ScrapyCloud Job Manager
Manages Scrapy spider deployments and job scheduling on ScrapyCloud via the Scrapinghub API. Handles spider argument injection, job prioritization, and item export to S3 or BigQuery.
npx skills add agentskillexchange/skills --skill scrapycloud-job-manager
The ScrapyCloud Job Manager skill automates the deployment and scheduling of Scrapy spiders on the ScrapyCloud (Zyte) platform. It uses the Scrapinghub API client (python-scrapinghub) for programmatic spider management, job scheduling, and data retrieval.

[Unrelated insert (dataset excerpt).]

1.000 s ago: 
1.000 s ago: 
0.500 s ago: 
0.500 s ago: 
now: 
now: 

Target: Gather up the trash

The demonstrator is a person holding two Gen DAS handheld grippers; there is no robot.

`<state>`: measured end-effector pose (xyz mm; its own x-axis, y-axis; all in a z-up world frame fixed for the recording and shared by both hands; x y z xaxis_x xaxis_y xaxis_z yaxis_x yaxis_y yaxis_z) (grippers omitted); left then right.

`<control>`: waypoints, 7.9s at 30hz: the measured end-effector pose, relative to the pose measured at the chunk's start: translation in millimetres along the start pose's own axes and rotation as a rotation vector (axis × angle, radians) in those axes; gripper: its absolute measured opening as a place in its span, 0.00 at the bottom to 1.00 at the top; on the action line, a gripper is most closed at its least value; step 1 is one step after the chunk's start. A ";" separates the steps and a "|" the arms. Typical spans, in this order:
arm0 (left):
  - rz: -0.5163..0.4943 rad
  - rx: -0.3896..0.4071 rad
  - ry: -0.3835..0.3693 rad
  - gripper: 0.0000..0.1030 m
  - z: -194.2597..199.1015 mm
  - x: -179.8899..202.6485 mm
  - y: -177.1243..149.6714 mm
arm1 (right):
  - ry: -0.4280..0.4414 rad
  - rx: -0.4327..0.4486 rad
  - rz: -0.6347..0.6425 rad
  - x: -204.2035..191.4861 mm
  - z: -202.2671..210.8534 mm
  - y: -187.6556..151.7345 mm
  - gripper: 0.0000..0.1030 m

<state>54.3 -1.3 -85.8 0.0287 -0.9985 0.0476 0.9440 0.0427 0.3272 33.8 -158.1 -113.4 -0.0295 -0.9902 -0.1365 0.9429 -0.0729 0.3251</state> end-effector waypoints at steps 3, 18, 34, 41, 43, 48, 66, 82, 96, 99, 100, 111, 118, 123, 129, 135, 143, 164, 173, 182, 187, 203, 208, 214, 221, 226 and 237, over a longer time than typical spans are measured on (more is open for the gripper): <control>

What this skill actually does
Core functionality includes spider deployment via shub CLI integration, job scheduling with cron-like periodic execution, and argument injection for parameterized spider runs. The skill manages job priorities, concurrency slots, and resource allocation across project units.
Data pipeline features include automatic item export to external storage (Amazon S3, Google BigQuery, Azure Blob Storage) via the Collections API and feed exports. The skill monitors job states, handles log retrieval for debugging, and implements automatic retry logic for failed jobs with configurable backoff strategies.
Advanced capabilities include AutoThrottle configuration for polite crawling, Crawlera (Zyte Smart Proxy) integration for anti-ban measures, and spider versioning with rollback support through the Dash deployment system.